Hi, My DP is seperated form his DD's (12, going on 21) mother. They seperated when she was 8 and now she spends half her week with us and half her week with her mum. DP and I have lived together for 3 years and her mum lives alone but they often stay with her partner who she's moving in with next year.
Anyway, DP is a very good man and a well meaning father. He cares about what happens to his DD and wants the best for her. But recently he's having real trouble connecting with her and is feeling that he often doesn't like her very much.
She is fairly difficult to like a lot of the time, she has a lot of her mother's traits that don't gel with his. It's not her fault and he knows that but our conversations have been around when does it becomes her fault? - i.e. when does she become responsible and accountable for her actions and stop being able to blame it (things like being materialistic, manipulative, selfish etc.) on her mum's influence?

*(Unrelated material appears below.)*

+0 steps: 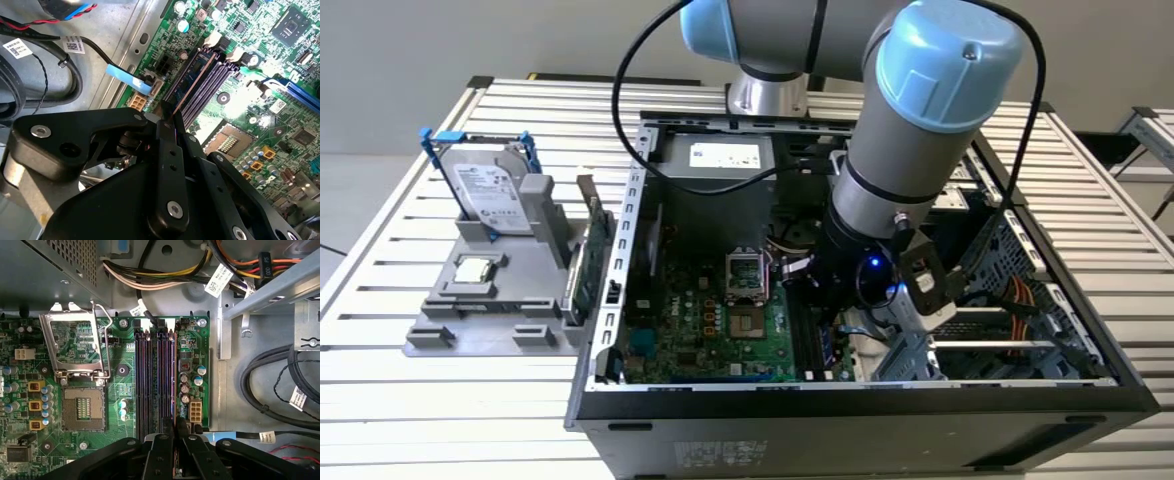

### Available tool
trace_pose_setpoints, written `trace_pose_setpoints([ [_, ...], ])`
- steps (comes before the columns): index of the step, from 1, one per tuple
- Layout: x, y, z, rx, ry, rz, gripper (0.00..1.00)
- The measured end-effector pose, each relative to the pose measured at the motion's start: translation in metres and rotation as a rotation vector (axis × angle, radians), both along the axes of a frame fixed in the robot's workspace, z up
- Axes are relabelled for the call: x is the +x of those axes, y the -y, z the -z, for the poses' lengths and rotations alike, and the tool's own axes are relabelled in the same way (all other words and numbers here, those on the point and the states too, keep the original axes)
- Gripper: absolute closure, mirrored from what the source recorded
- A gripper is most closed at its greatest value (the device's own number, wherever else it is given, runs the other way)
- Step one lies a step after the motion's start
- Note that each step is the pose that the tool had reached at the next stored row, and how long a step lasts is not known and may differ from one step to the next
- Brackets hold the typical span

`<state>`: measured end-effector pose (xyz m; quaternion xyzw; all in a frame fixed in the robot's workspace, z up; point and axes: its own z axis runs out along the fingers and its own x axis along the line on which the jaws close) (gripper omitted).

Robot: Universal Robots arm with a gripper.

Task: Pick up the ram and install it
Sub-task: 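Insert the ram into the slot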

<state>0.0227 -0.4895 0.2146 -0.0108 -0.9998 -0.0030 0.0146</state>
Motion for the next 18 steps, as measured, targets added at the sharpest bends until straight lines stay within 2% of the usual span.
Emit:
trace_pose_setpoints([
  [18,-0.0003,-0.0005,0.0014,0.0000,-0.0001,-0.007,1.00],
])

She sees him a bank account and has made it clear that he is there to support her finacially and her mum is there to support her emotionally. Although, whenever she needs emotional support, her dad gives her good advice. Her mum cries along with her and adds to the drama - which is exactly what a young teenager wants I suppose, hence her feeling like her mum understands her better. But he struggles to be like that as he is naturally very measured and logical. His DD can't seem to accept that dad loves her the same but shows it in a different way.
We are careful not to slate her mum in front of his DD but she often tells stories about things to goad us in to saying something she can go back to her mum with. It takes the strength of an ox not to fall for it and although we don't it is very hard to not bristle which his DD picks up on I'm sure.
Our house is becoming an unhappy place on the weekend when his DD is with us. He feels like he is losing her and that she has no respect for him. I want to suppport him but I don't know what to advise.
I suggested that he do things with her that she enjoys i.e. cinema, shopping and going for lunch. But it always ends in her demanding lots of money is spent which he in turn resents then they argue when she is ungrateful. He has stopped asking her now, and even when we do ask her to do things with us, or just him, she is now saying no.
He is scared that as she grows up she will become more and more like her mum and he will like her less and less. The unconventional love doesnt seem to be forthcoming.. at least on a day to day basis. And I am scared that she will pick up on not being liked which will push her closer to her mum and make things even worse. He's even saying now (to me not DD) that he doesn't know what the point is in her coming to our house any more
although i don't think he means it.
I want them both to be happy. Any suggestions?